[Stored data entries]
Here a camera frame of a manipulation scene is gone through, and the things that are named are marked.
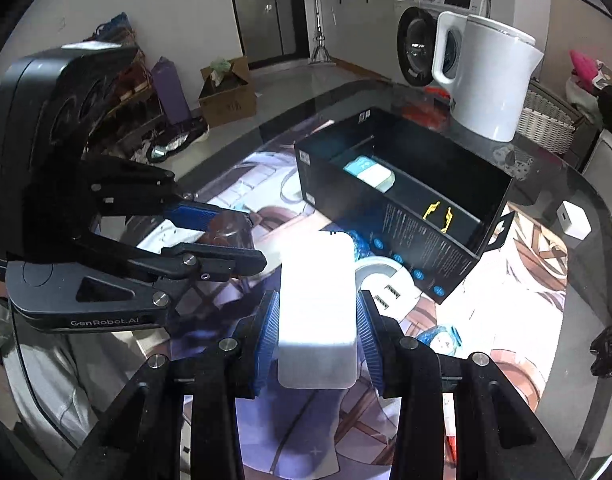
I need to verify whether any floor mop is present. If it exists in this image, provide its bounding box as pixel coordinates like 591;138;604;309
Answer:
308;0;337;66

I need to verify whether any purple yoga mat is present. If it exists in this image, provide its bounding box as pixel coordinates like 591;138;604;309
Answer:
151;56;191;126

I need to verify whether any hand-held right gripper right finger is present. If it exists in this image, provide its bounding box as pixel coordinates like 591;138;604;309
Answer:
356;289;576;480

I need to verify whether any wicker basket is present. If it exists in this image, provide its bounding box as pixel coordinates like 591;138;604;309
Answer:
516;80;589;156

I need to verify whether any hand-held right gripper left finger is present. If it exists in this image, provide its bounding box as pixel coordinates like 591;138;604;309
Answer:
70;289;283;480

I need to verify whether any brown cardboard box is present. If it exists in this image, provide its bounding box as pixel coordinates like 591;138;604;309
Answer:
198;56;257;129

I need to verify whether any pink toy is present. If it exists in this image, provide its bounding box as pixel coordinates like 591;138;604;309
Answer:
568;50;604;92

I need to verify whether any white electric kettle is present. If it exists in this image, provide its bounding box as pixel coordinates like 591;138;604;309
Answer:
431;10;545;143

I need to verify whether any black cardboard box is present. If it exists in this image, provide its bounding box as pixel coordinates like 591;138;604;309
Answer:
294;107;516;306

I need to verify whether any teal and white case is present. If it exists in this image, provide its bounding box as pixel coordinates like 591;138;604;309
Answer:
343;156;394;193

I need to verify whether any white power bank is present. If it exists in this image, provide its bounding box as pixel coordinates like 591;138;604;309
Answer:
277;231;361;390

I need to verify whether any white washing machine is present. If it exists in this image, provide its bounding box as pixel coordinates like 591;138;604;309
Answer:
393;0;491;88

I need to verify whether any clear plastic cup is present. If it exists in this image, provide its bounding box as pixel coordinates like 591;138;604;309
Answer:
198;210;259;281

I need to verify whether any white round charger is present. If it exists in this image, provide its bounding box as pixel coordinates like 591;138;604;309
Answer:
355;254;423;318

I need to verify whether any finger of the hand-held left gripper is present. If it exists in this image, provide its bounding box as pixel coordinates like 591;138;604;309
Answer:
76;232;267;311
93;180;251;236

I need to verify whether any blue wrapped item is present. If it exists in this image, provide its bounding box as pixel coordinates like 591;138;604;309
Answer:
416;324;461;358

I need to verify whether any small white charger cube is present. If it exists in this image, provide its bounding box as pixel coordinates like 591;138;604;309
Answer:
556;201;592;241

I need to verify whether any shoe rack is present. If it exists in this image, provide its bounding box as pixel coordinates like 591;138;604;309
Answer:
78;12;167;161

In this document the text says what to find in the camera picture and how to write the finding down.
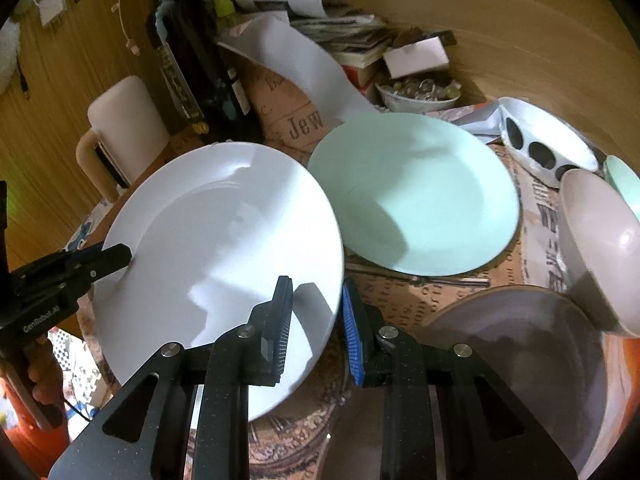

» **Instructions for the task**
Leave the pictures aside and give every entry above again word for word.

» **Response area**
Here a camera frame of a manipulation scene is gone through, and the things that are named are marked.
I need to verify whether any floor mop is present. If it exists in this image, provide its bounding box as pixel coordinates like 591;138;604;309
Answer:
308;0;337;66

I need to verify whether any purple yoga mat is present. If it exists in this image, provide its bounding box as pixel coordinates like 591;138;604;309
Answer:
151;56;191;126

I need to verify whether any hand-held right gripper right finger is present. If it exists in this image, provide its bounding box as pixel coordinates like 591;138;604;309
Answer:
356;289;576;480

I need to verify whether any wicker basket is present. If it exists in this image, provide its bounding box as pixel coordinates like 591;138;604;309
Answer:
516;80;589;156

I need to verify whether any hand-held right gripper left finger is present. If it exists in this image, provide its bounding box as pixel coordinates like 591;138;604;309
Answer:
70;289;283;480

I need to verify whether any brown cardboard box is present. If it exists in this image, provide its bounding box as pixel coordinates like 591;138;604;309
Answer:
198;56;257;129

I need to verify whether any pink toy is present. If it exists in this image, provide its bounding box as pixel coordinates like 591;138;604;309
Answer:
568;50;604;92

I need to verify whether any white electric kettle is present. If it exists in this image, provide its bounding box as pixel coordinates like 591;138;604;309
Answer:
431;10;545;143

I need to verify whether any black cardboard box is present. If it exists in this image, provide its bounding box as pixel coordinates like 591;138;604;309
Answer:
294;107;516;306

I need to verify whether any teal and white case is present. If it exists in this image, provide its bounding box as pixel coordinates like 591;138;604;309
Answer:
343;156;394;193

I need to verify whether any white power bank is present. If it exists in this image, provide its bounding box as pixel coordinates like 591;138;604;309
Answer:
277;231;361;390

I need to verify whether any white washing machine is present. If it exists in this image, provide its bounding box as pixel coordinates like 591;138;604;309
Answer:
393;0;491;88

I need to verify whether any clear plastic cup is present. If it exists in this image, provide its bounding box as pixel coordinates like 591;138;604;309
Answer:
198;210;259;281

I need to verify whether any white round charger is present. If it exists in this image, provide its bounding box as pixel coordinates like 591;138;604;309
Answer:
355;254;423;318

I need to verify whether any finger of the hand-held left gripper is present. If it exists in this image, provide its bounding box as pixel coordinates like 591;138;604;309
Answer:
76;232;267;311
93;180;251;236

I need to verify whether any blue wrapped item is present. If it exists in this image, provide its bounding box as pixel coordinates like 591;138;604;309
Answer:
416;324;461;358

I need to verify whether any small white charger cube is present. If it exists in this image, provide its bounding box as pixel coordinates like 591;138;604;309
Answer:
556;201;592;241

I need to verify whether any shoe rack is present. If it exists in this image, provide its bounding box as pixel coordinates like 591;138;604;309
Answer:
78;12;167;161

In this document the text says what to find in the camera picture and how to write the finding down.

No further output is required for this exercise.